Alkermes is currently conducting the EVOLVE-MS-2 study (NCT03093324), a 5-week, phase 3 head-to-head gastrointestinal tolerability study comparing diroximel fumarate and dimethyl fumarate. In the study, approximately 420 patients with relapsing remitting multiple sclerosis at 65 sites in the United States and Poland will be randomized 1:1 to diroximel fumarate 462 mg twice daily or dimethyl fumarate 240 mg twice daily for 5 weeks. Researchers will assess key gastrointestinal symptoms using 2 patient-reported symptom-rating scales: the Individual GI Symptom and Impact Scale (IGISIS) and the Global GI Symptom and Impact Scale (GGISIS). The primary outcome is the number of the days that participants experience gastrointestinal adverse effects while secondary measures include other potential adverse effects. The study is expected to be completed February 2019 with data expected mid-2019.

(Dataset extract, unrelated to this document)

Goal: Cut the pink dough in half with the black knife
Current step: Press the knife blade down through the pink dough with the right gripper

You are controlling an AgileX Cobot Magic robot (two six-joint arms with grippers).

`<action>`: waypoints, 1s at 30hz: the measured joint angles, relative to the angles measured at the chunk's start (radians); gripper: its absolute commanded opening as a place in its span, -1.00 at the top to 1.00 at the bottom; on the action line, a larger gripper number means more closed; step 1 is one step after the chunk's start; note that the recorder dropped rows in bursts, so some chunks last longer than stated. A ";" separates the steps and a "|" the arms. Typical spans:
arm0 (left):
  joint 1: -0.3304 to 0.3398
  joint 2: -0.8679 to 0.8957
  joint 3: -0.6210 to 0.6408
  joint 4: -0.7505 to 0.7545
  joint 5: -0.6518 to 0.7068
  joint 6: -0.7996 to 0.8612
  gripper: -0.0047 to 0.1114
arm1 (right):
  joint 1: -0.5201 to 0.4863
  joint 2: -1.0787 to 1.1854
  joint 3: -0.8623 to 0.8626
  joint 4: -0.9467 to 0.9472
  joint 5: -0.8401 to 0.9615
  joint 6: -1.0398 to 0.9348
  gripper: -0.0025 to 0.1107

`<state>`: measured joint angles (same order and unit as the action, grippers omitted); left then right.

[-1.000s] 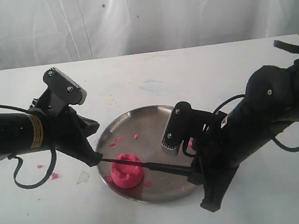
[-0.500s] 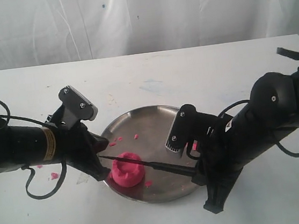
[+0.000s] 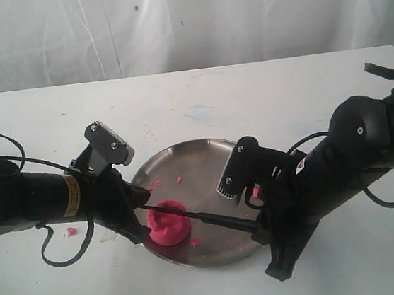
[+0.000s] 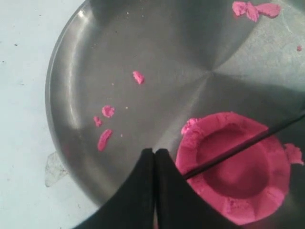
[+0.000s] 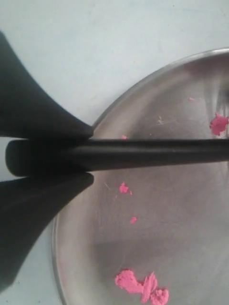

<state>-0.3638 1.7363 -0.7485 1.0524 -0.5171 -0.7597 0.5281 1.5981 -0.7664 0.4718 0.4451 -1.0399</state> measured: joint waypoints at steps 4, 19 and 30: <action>0.000 0.004 -0.002 0.000 0.004 -0.001 0.92 | 0.000 0.000 0.004 0.018 -0.002 0.002 0.96; 0.001 0.016 -0.006 -0.008 -0.005 -0.005 0.92 | 0.000 0.065 0.008 0.065 -0.014 0.004 0.96; 0.006 0.048 -0.014 -0.015 -0.018 -0.005 0.92 | 0.000 0.066 0.008 0.067 -0.018 0.008 0.96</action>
<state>-0.3576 1.7838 -0.7626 1.0370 -0.5353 -0.7646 0.5281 1.6642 -0.7582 0.5387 0.4269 -1.0322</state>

If approved by the FDA, Biogen intends to market diroximel fumarate under the brand name Vumerity, a name that has been conditionally accepted by the FDA.

REFERENCE

1. Alkermes and Biogen Announce Submission of a New Drug Application to U.S. Food and Drug Administration for Diroximel Fumarate in Multiple Sclerosis [news release]. Dublin and Cambridge, Mass.: Alkermes plc; Dec. 17, 2018. https://www.prnewswire.com/news-releases/alkermes-and-biogen-announce-submission-of-a-new-drug-application-to-us-food-and-drug-administration-for-diroximel-fumarate-in-multiple-sclerosis-300767188.html?rel=0" ?rel=0" . Accessed Dec. 17, 2018.

2. Naismith R, Leigh-Pemberton R, Rezendes D, et al. EVOLVE-MS-1: Phase 3 Open-Label Long-Term Safety Study of ALKS 8700 in Relapsing-Remitting Multiple Sclerosis. [ECTRIMS-ACTRIMS poster P2.102]. Neurology. 2017;88 (16 Suppl).

3. Leigh-Pemberton R, Naismith R, Kandinov B, et al. MRI and Relapse Results for ALKS 8700 in Patients with

Relapsing Remitting

Multiple Sclerosis: 1-year Interim Results from the Phase 3 EVOLVE-MS-1 Study. Poster presented at the 2018 American Academy of Neurology Annual Meeting; April 24, 2018; Los Angeles, Calif. Emerging Science Abstract 006.